邂逅3

「少し油断しただけだ! さがってろ!」


 薄ら寒い感覚を押さえ込むためにぐっと息を呑んで男を背に一歩前に出ると、彼は呆れ半分の笑顔で肩をすくめた。


「その話し方、せっかくの可愛い顔が台無し」

「軽口叩くよりマシだ!」


 振り返らずに怒鳴ると、男が「うん、確かにそれは困る」と言って忍び笑う声が聞こえた。なぜ彼が困るのか理解できないが、なんだか無性に苛立たしい。

 もし森羅がそれなりに女性らしい格好をして穏やかな表情で長い髪をさらさらと風に揺らしている姿でも見れば、確かに可憐な乙女の容姿に違いない。だが現実は飾り気の一切ないオリーブ色の男物の旅姿に仏頂面。ついでに男勝りの語調は、一見すれば少年のように見える。――見えるように、意識している。


「まぁ、女の子の一人旅は危険だろうけど。それにしたって――」

「煩い!黙れ!!」


 わざと怒らせようとしているのではないかとすら思えてきて振り返った森羅は、槍の切っ先をよく喋る男の喉元に突きつけた。


「……やっぱり強情」


 だが彼は一切恐れのない涼やかな表情のまま槍を掴んだかと思うと、くるりと捻った。


「ッ!!」


 余裕なのか笑みを浮かべる男は細身で決して力強くは見えないのに、槍は親が子供から玩具を取り上げるかのように易々と森羅の手から離れてゆく。


「君は武器を振り回すことも誰かを傷つけることにも慣れてない」


 取り上げた槍を掲げて嬉しそうに笑みを浮かべた男は、そうきっぱりと断言する。


「微塵も殺意の籠っていないハッタリなんて脅しにならないよ」


 見透すような態度にぐぅの音も出ず、森羅はただ彼を睨んだ。彼は涼やかにそれを受け流すと、槍を投げて返した。


「君は武器より怪我人を介抱する方が似合う」

「……煩い。余計な世話だ」


 森羅は慌てて槍を受け取りながら苦虫を噛み潰したような返事を絞り出す。すると彼は目を細めて穏やかに笑った。


「君は相変わらず、言い出したら聞かないなぁ」


 人違いだと口にするより先に、迫り来る重い風切り音に気づく。

 森羅は反射的に後ろに跳んで避けたが、男は悠然とドラゴンキラーを握り直したかと思うと、轟音とともに振り下ろされた地竜の尾をそのまま剣の腹で受け止めた。

 杭のように大地に打ち込まれるのではないかと思うような打撃を受け止めた男は、そのまま唸り声を上げて噛み殺そうと首を伸ばしてくる地竜の頭に向かってそのハンマーのような尾を払い退けた。

 押し戻されて蹈鞴たたらを踏む地竜に向けるその眼光は自分に向けられたものではなくても背筋が凍る思いがするほどに鋭くて。


「やめて!」


 再び剣を握り直す気配に、森羅は遮二無二その腕を引いた。


「お願い。傷つけられて気が立ってるだけなんだ。だから――」


 殺気立った気配がふわりと緩む。地竜に向けていた鋭さとは打って変わって穏やかな琥珀色の瞳が、ゆっくりと細められる。

 剣を握っていない方の腕が森羅の背中の方に伸ばされ、心の奥底に細波が立つ。


 その時、不意に。

 地竜がぴたりと動きを止めた。

 そして、その巨躯がぐらりとかしいだ。


「――やっぱり!」


 この地竜を最初に見た時から恐れていた事態だった。だからこそ双樹を待たずに声をかけたのだから。
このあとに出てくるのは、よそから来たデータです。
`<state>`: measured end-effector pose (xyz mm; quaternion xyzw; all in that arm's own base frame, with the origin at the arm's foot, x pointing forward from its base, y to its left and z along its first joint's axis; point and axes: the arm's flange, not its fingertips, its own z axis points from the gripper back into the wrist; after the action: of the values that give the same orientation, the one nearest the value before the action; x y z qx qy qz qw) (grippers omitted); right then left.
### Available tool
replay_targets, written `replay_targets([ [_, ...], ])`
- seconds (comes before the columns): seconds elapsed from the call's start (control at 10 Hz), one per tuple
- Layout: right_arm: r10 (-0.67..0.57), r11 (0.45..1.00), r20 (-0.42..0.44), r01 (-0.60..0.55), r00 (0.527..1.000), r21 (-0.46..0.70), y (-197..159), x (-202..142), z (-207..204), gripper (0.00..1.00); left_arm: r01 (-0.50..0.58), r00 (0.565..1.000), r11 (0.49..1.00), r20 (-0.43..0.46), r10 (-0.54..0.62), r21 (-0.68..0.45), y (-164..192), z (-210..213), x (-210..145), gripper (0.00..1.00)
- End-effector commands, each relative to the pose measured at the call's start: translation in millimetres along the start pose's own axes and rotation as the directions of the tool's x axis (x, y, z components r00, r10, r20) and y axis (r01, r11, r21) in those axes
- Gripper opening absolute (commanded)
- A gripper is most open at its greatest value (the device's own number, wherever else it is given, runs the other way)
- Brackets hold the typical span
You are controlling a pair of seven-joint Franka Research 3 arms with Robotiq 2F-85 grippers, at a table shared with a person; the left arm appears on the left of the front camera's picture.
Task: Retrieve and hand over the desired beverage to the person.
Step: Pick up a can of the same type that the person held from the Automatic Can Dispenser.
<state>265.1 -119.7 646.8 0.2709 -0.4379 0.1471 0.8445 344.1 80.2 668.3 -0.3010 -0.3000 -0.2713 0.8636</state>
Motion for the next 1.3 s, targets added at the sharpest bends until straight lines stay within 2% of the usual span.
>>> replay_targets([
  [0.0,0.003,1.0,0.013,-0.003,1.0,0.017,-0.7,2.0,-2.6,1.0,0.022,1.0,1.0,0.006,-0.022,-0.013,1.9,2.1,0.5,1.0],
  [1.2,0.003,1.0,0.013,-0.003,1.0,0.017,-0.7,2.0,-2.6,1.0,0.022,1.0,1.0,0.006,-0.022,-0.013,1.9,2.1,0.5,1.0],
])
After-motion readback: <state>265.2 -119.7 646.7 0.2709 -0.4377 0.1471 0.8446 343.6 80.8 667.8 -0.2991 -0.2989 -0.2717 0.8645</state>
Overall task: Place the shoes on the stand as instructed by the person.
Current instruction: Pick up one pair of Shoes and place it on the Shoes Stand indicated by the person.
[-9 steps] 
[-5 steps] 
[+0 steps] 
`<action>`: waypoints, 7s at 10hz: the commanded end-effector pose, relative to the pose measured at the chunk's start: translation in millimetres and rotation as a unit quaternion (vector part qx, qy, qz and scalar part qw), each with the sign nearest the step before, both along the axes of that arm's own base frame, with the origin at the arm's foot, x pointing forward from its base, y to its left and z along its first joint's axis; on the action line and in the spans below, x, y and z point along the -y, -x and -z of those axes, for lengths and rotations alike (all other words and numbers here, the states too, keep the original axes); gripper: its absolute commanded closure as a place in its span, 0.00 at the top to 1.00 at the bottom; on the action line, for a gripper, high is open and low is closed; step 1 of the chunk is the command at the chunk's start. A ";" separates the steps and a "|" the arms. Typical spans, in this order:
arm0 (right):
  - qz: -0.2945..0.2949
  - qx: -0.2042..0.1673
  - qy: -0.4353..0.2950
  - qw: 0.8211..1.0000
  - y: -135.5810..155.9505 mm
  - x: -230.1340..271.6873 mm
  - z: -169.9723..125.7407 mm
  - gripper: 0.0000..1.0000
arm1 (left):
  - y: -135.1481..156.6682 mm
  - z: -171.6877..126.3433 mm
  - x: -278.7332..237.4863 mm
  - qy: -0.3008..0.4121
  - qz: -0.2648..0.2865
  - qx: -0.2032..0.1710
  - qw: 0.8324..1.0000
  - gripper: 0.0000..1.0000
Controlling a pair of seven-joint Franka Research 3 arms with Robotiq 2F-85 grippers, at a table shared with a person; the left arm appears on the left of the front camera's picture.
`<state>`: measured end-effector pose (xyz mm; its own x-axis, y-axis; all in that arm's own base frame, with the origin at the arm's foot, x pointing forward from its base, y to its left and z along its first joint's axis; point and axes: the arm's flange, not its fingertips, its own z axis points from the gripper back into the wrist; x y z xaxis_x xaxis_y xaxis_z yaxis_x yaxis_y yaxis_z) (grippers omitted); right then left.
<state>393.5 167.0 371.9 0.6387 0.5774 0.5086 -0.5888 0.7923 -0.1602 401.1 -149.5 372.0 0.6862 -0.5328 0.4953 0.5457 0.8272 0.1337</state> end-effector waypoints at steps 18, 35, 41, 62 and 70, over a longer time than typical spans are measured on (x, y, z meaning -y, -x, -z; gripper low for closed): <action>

『矢に毒が塗られていたんだ。暴れれば余計に回ってしまう。急いで解毒を――』

『煩うるさい、触れるな!!』


 焦りから考えなしに走り寄った森羅は、怒号とともに振り回された前足に弾き飛ばされた。男が何かを――おそらくは人違いをしている誰かの名を――叫ぶ声が遠く聞こえる。


「う……っ!」


 小さく呻いた森羅の華奢な体は空高く飛ばされる。

 想像以上の衝撃ではあったが、とっさに槍で受け止めて衝撃を和らげたから大事はない。猫のようにくるりと体を反転させて着地の姿勢を整えたところで――耳元にばさりと大きな羽音が轟き、地上の景色を純白の鱗で覆われた竜の背中が遮った。


「お待たせ、森羅」


 無邪気であどけない子供の声がして、純白の竜の背が森羅を受け止める。


「双樹…ありがとう」


 森羅は慣れた仕草で落ちないようその首に腕をまわし、その名を呼びながらつるりとしたその首筋に頬を寄せた。